— What is expected —
Each line of the data that mentions the string "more" needs to be identified and copied.

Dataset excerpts
= Beginning of Section =

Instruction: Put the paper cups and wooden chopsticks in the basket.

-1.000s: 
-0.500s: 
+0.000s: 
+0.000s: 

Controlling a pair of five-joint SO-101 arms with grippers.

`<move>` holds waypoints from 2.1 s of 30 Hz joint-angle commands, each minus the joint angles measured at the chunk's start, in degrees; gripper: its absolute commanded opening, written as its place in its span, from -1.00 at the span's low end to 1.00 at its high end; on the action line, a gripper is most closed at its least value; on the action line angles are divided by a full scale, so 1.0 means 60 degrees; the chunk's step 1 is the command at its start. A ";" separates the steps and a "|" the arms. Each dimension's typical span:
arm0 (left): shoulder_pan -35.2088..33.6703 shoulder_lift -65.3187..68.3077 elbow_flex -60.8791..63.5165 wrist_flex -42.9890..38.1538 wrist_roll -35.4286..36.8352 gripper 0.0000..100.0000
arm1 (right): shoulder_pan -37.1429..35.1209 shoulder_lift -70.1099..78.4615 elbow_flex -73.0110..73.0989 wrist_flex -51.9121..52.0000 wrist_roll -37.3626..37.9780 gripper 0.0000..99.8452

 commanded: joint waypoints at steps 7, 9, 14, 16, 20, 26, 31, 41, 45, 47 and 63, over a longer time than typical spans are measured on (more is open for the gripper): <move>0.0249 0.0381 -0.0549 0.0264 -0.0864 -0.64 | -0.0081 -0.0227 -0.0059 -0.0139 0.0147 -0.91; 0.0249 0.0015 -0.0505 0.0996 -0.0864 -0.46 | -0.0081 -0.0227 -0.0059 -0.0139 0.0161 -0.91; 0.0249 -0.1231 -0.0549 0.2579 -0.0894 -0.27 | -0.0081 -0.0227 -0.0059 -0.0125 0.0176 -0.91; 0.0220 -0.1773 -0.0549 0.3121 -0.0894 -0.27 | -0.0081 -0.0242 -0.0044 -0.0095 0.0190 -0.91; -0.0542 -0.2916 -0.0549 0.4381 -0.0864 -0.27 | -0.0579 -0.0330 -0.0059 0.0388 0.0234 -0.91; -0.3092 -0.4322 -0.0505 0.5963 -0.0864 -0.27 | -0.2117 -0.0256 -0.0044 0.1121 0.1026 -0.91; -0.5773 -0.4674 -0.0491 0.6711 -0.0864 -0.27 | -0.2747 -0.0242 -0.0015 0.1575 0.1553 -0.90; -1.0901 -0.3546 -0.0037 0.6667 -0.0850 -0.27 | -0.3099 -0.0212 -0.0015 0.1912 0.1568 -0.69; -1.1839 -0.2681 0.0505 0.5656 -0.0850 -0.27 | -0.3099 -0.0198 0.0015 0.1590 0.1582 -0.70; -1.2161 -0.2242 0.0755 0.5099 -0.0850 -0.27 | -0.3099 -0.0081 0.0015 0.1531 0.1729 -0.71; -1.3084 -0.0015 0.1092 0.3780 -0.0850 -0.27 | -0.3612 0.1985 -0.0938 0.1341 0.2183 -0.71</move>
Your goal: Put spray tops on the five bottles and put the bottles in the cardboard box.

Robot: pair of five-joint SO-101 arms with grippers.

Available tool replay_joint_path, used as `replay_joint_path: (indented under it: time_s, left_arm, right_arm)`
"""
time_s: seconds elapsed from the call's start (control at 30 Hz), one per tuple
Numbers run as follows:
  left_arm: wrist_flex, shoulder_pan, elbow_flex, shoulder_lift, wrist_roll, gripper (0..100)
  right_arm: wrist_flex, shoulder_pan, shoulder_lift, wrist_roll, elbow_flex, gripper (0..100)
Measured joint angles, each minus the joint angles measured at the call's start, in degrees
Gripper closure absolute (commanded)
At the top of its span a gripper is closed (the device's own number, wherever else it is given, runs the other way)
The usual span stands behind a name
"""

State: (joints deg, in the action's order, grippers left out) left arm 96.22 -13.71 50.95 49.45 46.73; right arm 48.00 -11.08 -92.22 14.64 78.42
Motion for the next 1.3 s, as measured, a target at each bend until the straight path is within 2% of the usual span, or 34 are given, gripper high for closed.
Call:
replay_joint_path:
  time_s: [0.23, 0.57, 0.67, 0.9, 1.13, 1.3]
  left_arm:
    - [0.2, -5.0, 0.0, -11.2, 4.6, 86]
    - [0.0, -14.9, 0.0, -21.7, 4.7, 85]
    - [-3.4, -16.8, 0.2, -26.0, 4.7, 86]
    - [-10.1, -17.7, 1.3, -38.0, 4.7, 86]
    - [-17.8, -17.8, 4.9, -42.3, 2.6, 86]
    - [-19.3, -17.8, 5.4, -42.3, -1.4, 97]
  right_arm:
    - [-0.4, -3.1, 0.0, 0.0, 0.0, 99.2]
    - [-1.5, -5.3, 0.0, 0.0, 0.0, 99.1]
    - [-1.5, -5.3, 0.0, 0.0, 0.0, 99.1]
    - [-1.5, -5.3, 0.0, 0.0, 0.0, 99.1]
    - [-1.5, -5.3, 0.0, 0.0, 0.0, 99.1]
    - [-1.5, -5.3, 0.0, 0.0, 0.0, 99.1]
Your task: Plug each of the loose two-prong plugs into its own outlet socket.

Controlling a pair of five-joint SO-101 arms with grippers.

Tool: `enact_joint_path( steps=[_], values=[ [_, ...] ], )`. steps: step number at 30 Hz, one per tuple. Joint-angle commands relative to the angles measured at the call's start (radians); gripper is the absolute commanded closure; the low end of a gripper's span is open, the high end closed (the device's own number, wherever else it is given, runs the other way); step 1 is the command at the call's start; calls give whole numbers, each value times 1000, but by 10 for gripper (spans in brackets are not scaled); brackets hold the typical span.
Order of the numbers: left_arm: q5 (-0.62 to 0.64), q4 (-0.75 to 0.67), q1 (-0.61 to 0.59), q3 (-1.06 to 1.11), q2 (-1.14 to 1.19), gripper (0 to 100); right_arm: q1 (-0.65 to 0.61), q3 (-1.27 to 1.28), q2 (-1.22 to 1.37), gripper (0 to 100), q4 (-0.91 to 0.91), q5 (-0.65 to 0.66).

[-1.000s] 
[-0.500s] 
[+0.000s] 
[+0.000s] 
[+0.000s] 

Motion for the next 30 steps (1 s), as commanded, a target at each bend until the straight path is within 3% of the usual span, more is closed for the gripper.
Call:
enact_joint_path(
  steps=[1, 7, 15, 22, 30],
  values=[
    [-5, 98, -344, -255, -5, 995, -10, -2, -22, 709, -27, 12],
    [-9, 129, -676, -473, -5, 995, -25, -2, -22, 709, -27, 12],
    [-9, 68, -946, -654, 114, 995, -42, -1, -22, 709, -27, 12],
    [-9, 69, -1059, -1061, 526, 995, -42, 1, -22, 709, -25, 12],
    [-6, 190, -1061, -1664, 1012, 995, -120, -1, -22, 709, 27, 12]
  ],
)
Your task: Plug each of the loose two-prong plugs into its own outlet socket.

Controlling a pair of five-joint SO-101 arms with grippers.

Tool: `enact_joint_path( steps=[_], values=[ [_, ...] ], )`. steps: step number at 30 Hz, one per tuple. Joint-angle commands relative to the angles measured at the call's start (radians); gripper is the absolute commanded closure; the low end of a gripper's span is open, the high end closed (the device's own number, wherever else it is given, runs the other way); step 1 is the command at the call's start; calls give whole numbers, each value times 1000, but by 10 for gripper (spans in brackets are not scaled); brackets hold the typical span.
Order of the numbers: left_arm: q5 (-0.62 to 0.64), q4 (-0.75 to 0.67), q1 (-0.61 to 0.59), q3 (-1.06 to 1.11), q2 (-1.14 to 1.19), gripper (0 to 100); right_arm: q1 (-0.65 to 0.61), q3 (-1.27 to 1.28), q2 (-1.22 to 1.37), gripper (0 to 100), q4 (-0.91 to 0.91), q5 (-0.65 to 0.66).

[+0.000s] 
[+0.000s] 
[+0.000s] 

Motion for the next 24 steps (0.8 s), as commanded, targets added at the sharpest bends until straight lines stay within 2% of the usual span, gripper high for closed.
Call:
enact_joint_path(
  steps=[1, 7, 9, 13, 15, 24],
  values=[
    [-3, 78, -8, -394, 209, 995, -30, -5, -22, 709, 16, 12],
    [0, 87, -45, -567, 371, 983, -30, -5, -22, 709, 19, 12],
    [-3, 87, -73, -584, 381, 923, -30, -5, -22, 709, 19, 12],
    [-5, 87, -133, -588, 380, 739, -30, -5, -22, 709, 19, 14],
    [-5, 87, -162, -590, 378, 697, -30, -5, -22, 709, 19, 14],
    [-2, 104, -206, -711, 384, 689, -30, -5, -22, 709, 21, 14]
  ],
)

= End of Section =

— Answer space —
 commanded: joint waypoints at steps 7, 9, 14, 16, 20, 26, 31, 41, 45, 47 and 63, over a longer time than typical spans are measured on (more is open for the gripper): <move>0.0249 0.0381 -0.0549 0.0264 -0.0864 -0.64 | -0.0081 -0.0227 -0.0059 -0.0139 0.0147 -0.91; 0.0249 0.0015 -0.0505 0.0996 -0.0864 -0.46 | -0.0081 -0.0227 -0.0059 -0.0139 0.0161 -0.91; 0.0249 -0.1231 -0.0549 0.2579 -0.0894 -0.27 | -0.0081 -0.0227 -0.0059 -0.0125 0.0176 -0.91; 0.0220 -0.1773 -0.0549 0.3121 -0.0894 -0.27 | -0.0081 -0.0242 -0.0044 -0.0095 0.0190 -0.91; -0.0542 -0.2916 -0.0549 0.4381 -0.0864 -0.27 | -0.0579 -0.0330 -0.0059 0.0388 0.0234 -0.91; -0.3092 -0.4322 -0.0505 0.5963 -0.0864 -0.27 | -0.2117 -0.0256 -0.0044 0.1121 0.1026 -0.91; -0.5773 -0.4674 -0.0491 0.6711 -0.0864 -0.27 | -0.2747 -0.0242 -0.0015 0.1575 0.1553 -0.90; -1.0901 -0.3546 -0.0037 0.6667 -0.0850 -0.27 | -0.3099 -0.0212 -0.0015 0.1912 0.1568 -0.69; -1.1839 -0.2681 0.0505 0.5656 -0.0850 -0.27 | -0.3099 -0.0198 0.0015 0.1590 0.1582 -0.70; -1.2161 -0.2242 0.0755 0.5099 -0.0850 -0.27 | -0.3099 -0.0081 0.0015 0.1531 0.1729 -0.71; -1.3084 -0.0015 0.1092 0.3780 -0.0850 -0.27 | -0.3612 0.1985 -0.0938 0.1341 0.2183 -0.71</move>
Motion for the next 30 steps (1 s), as commanded, a target at each bend until the straight path is within 3% of the usual span, more is closed for the gripper.

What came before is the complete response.